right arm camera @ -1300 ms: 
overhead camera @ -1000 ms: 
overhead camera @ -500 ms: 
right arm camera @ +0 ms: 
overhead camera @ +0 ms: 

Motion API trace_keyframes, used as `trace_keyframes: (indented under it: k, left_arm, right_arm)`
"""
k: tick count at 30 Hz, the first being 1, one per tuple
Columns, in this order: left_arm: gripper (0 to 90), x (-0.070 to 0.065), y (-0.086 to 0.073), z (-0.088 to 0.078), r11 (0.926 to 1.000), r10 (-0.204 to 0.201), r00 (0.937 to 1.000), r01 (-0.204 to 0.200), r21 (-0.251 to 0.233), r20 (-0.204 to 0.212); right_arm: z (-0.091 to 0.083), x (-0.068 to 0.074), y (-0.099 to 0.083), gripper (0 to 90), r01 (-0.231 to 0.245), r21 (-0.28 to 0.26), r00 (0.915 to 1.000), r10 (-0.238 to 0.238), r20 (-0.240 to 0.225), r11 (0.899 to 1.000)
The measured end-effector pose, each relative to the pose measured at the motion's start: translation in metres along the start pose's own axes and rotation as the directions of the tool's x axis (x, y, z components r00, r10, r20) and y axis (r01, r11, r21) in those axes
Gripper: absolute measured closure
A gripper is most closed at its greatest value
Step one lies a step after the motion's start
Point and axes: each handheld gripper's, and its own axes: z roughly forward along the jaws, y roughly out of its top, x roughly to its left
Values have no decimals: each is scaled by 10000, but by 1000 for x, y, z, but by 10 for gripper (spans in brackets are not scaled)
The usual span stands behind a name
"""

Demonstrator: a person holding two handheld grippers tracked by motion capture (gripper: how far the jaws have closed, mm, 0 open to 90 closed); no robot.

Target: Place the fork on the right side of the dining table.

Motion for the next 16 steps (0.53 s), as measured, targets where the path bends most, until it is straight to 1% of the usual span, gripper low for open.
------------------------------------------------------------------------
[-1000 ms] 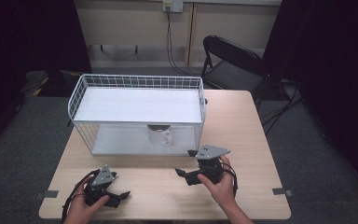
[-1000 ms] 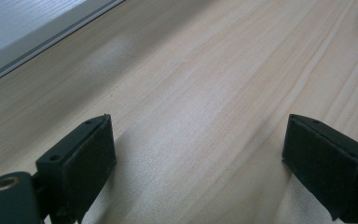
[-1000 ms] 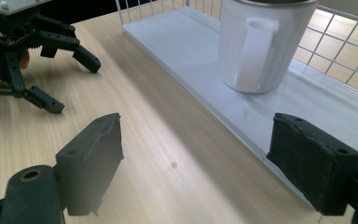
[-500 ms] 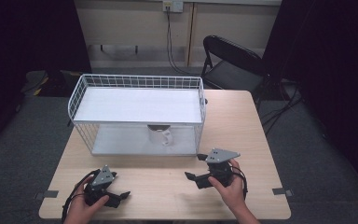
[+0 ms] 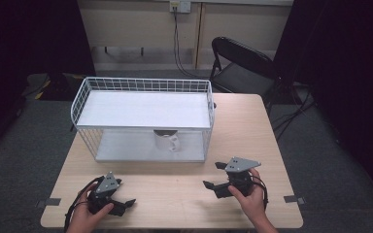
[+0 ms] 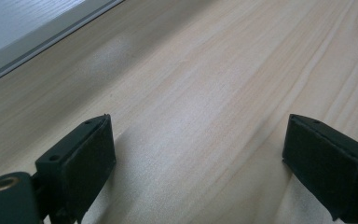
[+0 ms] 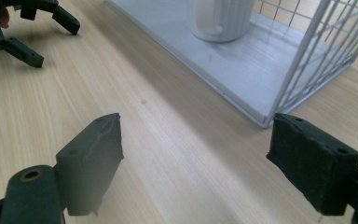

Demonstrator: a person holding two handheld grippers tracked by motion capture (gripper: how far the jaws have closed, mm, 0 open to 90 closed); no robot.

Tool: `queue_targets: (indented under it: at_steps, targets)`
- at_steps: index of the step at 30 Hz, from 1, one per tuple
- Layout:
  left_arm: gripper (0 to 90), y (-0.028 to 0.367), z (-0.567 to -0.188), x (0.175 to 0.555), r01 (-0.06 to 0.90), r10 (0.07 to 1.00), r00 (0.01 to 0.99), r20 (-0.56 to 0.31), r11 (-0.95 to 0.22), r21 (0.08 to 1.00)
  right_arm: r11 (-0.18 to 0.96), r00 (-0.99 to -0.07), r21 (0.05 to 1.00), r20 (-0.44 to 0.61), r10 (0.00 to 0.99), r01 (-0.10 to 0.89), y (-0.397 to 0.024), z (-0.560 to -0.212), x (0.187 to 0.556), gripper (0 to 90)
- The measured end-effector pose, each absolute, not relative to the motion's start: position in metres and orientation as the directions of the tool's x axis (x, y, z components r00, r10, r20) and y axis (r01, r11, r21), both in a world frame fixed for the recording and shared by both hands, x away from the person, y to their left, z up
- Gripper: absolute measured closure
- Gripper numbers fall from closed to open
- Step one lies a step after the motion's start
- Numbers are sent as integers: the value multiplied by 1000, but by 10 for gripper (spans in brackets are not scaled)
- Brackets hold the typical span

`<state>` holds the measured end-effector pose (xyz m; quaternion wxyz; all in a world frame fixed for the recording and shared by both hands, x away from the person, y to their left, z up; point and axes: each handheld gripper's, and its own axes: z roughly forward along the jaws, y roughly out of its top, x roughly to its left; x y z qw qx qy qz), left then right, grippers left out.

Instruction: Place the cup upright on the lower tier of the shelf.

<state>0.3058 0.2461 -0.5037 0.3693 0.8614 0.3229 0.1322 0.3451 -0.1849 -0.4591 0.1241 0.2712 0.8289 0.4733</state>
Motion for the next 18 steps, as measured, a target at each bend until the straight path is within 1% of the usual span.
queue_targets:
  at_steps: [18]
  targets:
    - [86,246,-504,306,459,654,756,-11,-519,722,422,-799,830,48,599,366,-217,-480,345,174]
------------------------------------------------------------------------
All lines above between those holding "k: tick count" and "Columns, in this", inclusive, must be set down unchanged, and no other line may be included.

EXERCISE RESPONSE:
k: tick count at 30 Hz, the first being 1, one per tuple
Columns, in this order: left_arm: gripper (0 to 90), x (-0.070 to 0.065), y (-0.086 to 0.073), z (-0.088 to 0.078), r11 (0.926 to 1.000), r10 (-0.204 to 0.201), r00 (0.937 to 1.000), r01 (-0.204 to 0.200), r21 (-0.251 to 0.233), r20 (-0.204 to 0.212); right_arm: z (-0.091 to 0.083), x (-0.068 to 0.074), y (-0.099 to 0.083), gripper (0 to 90), r01 (-0.231 to 0.245), r21 (-0.28 to 0.26), r00 (0.915 to 1.000), r10 (-0.238 to 0.238), r20 (-0.240 to 0.225), r11 (0.899 to 1.000)

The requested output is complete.